Bradenton Beach city attorney Ricinda Perry announced Jan. 17 that a contract between the city and the Center for Municipal Solutions was being negotiated to provide CMS co-founder Lawrence “Rusty” Monroe to continue serving the city in the review cell tower applications.
It was a signal that at least one aspect of an ongoing feud was coming to an end. There remains some public opposition to the city’s proposal to have a cell tower installed on city property near the public works building.
At the heart of the feud is Commissioner Ric Gatehouse’s claim that the ordinance prepared by Monroe was ambiguous in nature and financially advantageous to Monroe. He said the agreement was unfair and to the detriment of local businesses.
Gatehouse first called for the ordinance to be repealed, but settled on amending parts of the ordinance. His proposals received a consensus from his fellow commissioners and Gatehouse’s amendments are being addressed by city staff.
The amended ordinance, including Monroe’s CMS contract, could come up for vote as soon as the Feb. 7 commission meeting at Bradenton Beach City Hall.
Monroe initially took exception to Gatehouse’s issues with his ordinance and sent letters to the city objecting to the accusations. He said he no longer wished to work with the city.
Perry’s Jan. 17 announcement that a contract with Monroe and CMS was being negotiated came as a surprise, and very few details were discussed at the city meeting, but Gatehouse later wanted to make it clear the city was not backing away from the changes it wanted.
“We didn’t have a lot of discussion on it because we were still working on the details of the contract,” said Gatehouse.
The commissioner said it was never his intention to have Monroe pull out, but rather to have certain aspects of the ordinance changed to the benefit of the city and local businesses.

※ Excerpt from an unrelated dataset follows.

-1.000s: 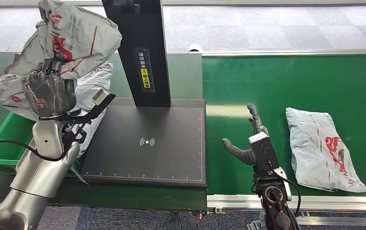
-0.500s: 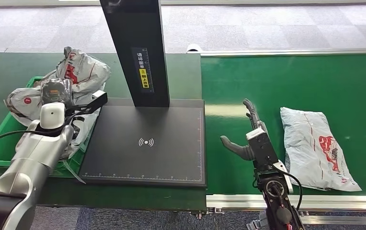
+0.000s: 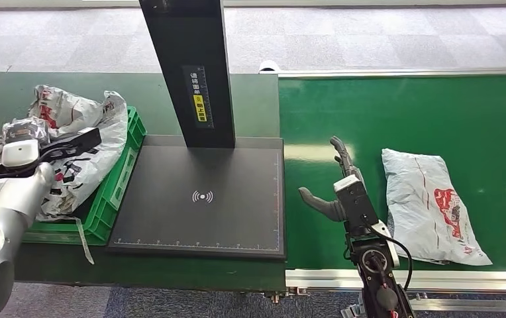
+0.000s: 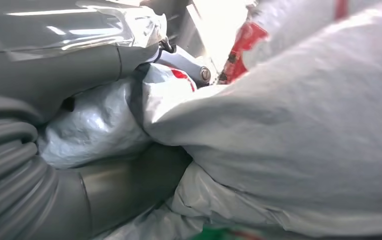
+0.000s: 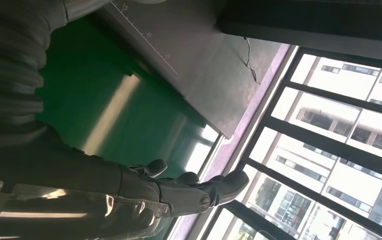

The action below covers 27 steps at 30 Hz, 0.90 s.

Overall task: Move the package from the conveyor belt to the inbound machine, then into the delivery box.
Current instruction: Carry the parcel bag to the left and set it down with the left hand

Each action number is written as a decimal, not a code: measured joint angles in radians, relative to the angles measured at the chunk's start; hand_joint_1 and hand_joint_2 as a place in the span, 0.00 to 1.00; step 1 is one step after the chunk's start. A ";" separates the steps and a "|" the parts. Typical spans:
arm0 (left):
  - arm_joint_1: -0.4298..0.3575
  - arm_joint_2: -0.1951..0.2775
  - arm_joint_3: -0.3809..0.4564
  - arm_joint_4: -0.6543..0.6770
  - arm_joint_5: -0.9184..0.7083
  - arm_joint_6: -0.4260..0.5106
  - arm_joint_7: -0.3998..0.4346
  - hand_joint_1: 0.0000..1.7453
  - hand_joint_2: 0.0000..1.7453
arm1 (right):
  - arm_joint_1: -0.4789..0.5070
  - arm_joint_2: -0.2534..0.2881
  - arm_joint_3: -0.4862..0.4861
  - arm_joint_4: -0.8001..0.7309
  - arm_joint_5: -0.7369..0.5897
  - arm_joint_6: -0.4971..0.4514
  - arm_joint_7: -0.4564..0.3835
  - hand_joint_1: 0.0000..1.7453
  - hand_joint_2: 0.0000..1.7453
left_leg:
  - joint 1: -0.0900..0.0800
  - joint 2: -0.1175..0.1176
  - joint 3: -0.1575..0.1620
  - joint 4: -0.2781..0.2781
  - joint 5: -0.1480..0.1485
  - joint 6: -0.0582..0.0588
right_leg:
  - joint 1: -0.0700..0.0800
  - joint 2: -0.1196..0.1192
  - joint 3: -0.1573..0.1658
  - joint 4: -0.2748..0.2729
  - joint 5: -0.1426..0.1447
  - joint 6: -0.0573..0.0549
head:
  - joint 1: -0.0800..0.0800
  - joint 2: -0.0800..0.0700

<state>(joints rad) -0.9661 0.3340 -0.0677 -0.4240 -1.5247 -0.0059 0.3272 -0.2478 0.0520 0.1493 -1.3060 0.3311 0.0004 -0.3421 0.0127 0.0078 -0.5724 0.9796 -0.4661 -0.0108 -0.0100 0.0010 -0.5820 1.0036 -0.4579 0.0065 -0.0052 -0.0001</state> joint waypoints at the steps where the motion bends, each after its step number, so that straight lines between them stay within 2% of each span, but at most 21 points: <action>1: -0.006 0.011 0.008 0.005 0.002 -0.002 0.008 0.95 1.00 | 0.002 0.001 0.000 -0.006 0.002 0.000 0.004 0.00 1.00 | 0.000 0.000 0.000 0.000 0.000 0.000 | 0.000 0.000 0.000 0.000 0.000 0.000 | 0.000 0.000; 4: -0.032 0.039 0.024 0.021 0.004 -0.030 0.011 0.85 1.00 | 0.008 0.005 0.001 -0.019 0.008 0.000 0.012 0.00 1.00 | 0.000 0.000 0.000 0.000 0.000 0.000 | 0.000 0.000 -0.001 0.000 0.000 0.000 | 0.000 0.000; 9: -0.045 0.050 0.031 0.029 0.003 -0.049 0.002 0.85 1.00 | 0.010 0.007 0.001 -0.024 0.010 0.000 0.014 0.00 1.00 | 0.000 -0.001 0.000 0.000 0.000 0.000 | 0.000 0.000 -0.001 0.000 0.000 0.000 | 0.000 0.000; 10: -0.049 0.053 0.031 0.032 0.003 -0.052 -0.001 0.76 1.00 | 0.011 0.008 0.001 -0.025 0.011 0.000 0.015 0.00 1.00 | 0.000 -0.001 -0.001 0.000 0.000 0.000 | 0.000 0.000 -0.001 0.000 0.000 0.000 | 0.000 0.000; 12: -0.059 0.058 0.032 0.043 0.003 -0.056 -0.008 0.33 1.00 | 0.011 0.012 0.001 -0.029 0.012 0.000 0.015 0.00 1.00 | 0.000 -0.001 -0.001 0.000 0.000 0.000 | 0.000 0.000 -0.001 0.000 0.000 0.000 | 0.000 0.000; 13: -0.063 0.060 0.033 0.047 0.003 -0.055 -0.011 0.12 0.75 | 0.011 0.013 0.001 -0.030 0.013 0.000 0.016 0.00 1.00 | 0.000 -0.001 -0.001 0.000 0.000 0.000 | 0.000 0.000 0.000 0.000 0.000 0.000 | 0.000 0.000; 14: -0.064 0.060 0.033 0.049 0.003 -0.051 -0.015 0.00 0.50 | 0.012 0.014 0.001 -0.031 0.013 0.000 0.016 0.00 1.00 | 0.000 -0.001 -0.001 0.000 0.000 0.000 | 0.000 0.000 -0.001 0.000 0.000 0.000 | 0.000 0.000; 16: -0.065 0.060 0.033 0.050 -0.001 -0.031 -0.022 0.00 0.00 | 0.011 0.016 0.001 -0.031 0.016 0.000 0.016 0.00 1.00 | 0.000 -0.001 -0.001 0.000 0.000 0.000 | 0.000 0.000 -0.001 0.000 0.000 0.000 | 0.000 0.000; 21: -0.067 0.052 0.032 0.043 -0.020 0.040 -0.028 0.00 0.00 | 0.004 0.023 0.000 -0.031 0.022 0.001 0.020 0.00 1.00 | 0.000 -0.001 -0.001 0.000 0.000 0.000 | 0.000 0.000 -0.001 0.000 0.000 0.000 | 0.000 0.000; 27: -0.091 0.050 0.030 0.021 -0.023 0.047 -0.047 0.00 0.00 | -0.011 0.026 0.000 -0.030 0.025 0.003 0.025 0.00 1.00 | 0.000 -0.001 -0.001 0.000 0.000 0.000 | 0.000 0.000 0.000 0.000 0.000 0.000 | 0.000 0.000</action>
<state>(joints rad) -1.0574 0.3839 -0.0374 -0.4027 -1.5476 0.0416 0.2807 -0.2591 0.0778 0.1495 -1.3362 0.3562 0.0036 -0.3169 0.0126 0.0069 -0.5733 0.9797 -0.4660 -0.0109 -0.0100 0.0007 -0.5825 1.0036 -0.4580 0.0064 -0.0049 -0.0002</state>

“His letter stating he no longer wished to work with the city was his choice,” said Gatehouse. “But he came back to us after the fact and said he was willing to agree to the changes.”

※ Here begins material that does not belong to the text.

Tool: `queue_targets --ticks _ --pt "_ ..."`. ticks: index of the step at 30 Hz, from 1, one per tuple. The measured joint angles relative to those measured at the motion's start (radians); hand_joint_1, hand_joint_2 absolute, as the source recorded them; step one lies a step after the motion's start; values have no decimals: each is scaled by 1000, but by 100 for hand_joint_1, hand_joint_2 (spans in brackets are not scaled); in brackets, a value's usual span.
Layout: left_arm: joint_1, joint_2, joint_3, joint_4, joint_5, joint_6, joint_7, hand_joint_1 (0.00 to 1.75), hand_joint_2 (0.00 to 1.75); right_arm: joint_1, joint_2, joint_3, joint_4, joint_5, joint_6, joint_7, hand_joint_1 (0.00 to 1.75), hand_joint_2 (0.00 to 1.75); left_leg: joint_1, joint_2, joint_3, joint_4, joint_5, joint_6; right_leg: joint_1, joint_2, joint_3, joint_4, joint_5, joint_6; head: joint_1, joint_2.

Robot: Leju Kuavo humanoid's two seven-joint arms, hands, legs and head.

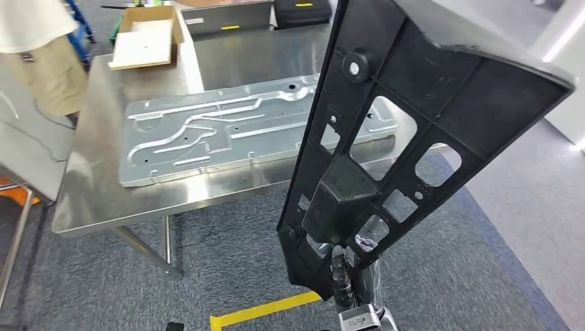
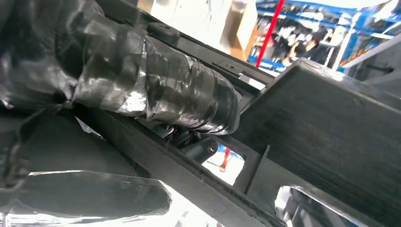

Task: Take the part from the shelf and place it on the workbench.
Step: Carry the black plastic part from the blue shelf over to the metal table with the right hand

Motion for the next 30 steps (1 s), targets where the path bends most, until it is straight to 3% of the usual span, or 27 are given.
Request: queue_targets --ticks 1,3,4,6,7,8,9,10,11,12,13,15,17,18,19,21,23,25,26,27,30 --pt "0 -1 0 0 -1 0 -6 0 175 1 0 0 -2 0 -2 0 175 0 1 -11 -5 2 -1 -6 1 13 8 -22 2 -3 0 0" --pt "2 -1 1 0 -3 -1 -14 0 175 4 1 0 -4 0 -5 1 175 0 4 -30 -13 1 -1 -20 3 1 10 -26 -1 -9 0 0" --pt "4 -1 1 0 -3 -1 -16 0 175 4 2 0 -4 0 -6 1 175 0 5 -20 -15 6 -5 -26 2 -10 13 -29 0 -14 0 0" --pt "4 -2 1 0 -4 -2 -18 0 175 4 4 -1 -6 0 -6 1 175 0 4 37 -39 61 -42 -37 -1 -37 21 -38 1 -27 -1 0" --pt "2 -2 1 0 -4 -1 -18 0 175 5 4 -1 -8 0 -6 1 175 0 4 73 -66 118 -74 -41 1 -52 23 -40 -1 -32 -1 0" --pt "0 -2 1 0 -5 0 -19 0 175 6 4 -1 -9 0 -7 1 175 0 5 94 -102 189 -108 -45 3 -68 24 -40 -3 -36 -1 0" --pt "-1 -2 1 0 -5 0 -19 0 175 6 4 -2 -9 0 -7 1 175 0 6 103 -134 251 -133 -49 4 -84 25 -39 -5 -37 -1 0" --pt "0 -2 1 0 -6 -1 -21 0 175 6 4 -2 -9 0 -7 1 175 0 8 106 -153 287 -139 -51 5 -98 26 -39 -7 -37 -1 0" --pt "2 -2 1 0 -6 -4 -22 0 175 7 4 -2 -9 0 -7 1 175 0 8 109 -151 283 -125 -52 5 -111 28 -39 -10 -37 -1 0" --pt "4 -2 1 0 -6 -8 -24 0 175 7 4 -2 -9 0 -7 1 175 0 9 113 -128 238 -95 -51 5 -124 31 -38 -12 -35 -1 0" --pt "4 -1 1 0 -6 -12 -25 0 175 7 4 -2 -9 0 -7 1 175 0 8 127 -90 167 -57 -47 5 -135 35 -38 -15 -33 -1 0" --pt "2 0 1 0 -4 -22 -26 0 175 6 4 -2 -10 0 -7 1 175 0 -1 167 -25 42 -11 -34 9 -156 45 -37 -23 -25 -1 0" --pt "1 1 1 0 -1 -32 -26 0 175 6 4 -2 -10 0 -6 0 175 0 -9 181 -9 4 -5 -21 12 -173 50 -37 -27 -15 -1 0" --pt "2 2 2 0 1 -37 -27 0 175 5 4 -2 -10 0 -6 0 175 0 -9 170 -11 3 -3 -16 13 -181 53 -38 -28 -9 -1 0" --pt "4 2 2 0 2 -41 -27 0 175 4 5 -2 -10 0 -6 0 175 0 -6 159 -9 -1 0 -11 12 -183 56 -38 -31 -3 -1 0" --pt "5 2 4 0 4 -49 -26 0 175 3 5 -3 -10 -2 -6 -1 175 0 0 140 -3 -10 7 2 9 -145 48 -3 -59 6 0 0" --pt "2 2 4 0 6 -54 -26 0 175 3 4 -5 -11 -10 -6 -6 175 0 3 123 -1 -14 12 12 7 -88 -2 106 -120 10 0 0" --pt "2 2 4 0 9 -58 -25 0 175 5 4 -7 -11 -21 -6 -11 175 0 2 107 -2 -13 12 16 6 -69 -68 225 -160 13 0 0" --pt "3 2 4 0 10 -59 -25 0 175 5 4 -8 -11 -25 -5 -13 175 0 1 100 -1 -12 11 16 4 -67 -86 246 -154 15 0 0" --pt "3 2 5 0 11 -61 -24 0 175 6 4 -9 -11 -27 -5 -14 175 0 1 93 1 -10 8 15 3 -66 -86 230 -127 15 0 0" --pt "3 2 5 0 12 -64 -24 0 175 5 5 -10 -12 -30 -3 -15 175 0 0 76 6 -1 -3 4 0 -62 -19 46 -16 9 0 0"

The key amendments Gatehouse sought in the ordinance were to have Monroe’s fee schedule removed and to implement the city’s fee rate.
“That was one of the biggest issues,” said Gatehouse. “When the new ordinance is adopted, anyone wishing to put up an antenna will be subject to the city’s fee schedule, per our building department. It’s not a one-size-fits all situation in Bradenton Beach.”
Gatehouse said another issue in the original ordinance was that an application for an antenna was treated the same no matter the height. The issue came to the forefront when AMI Radio submitted an application for an 8-foot-tall radio antenna.
Gatehouse said it would have cost AMI Radio thousands of dollars to have their application undergo the process in the current ordinance.
“Not every application should be considered the same,” said Gatehouse. “If it’s an 8-foot tower, such as the case for AMI Radio, it shouldn’t cost someone that kind of money when it can come through our own building and planning department. Now applications will be handled according to height, and if someone wants a 40-foot tower, then it falls under the ordinance requirements.”
Gatehouse said several other changes to the ordinance language also are being addressed.
“My intentions were to make these changes and the commission approved those changes,” he said. “Mr. Monroe initially didn’t agree, but he sent us some new proposals to make a compromise.”
Gatehouse said he was never standing in the way of CMS work with the city and is glad things are moving forward in a cooperative effort.
“I think we have reached a compromise that will allow us to move forward in a way that is beneficial to all concerned, but especially to the small businesses of Bradenton Beach.”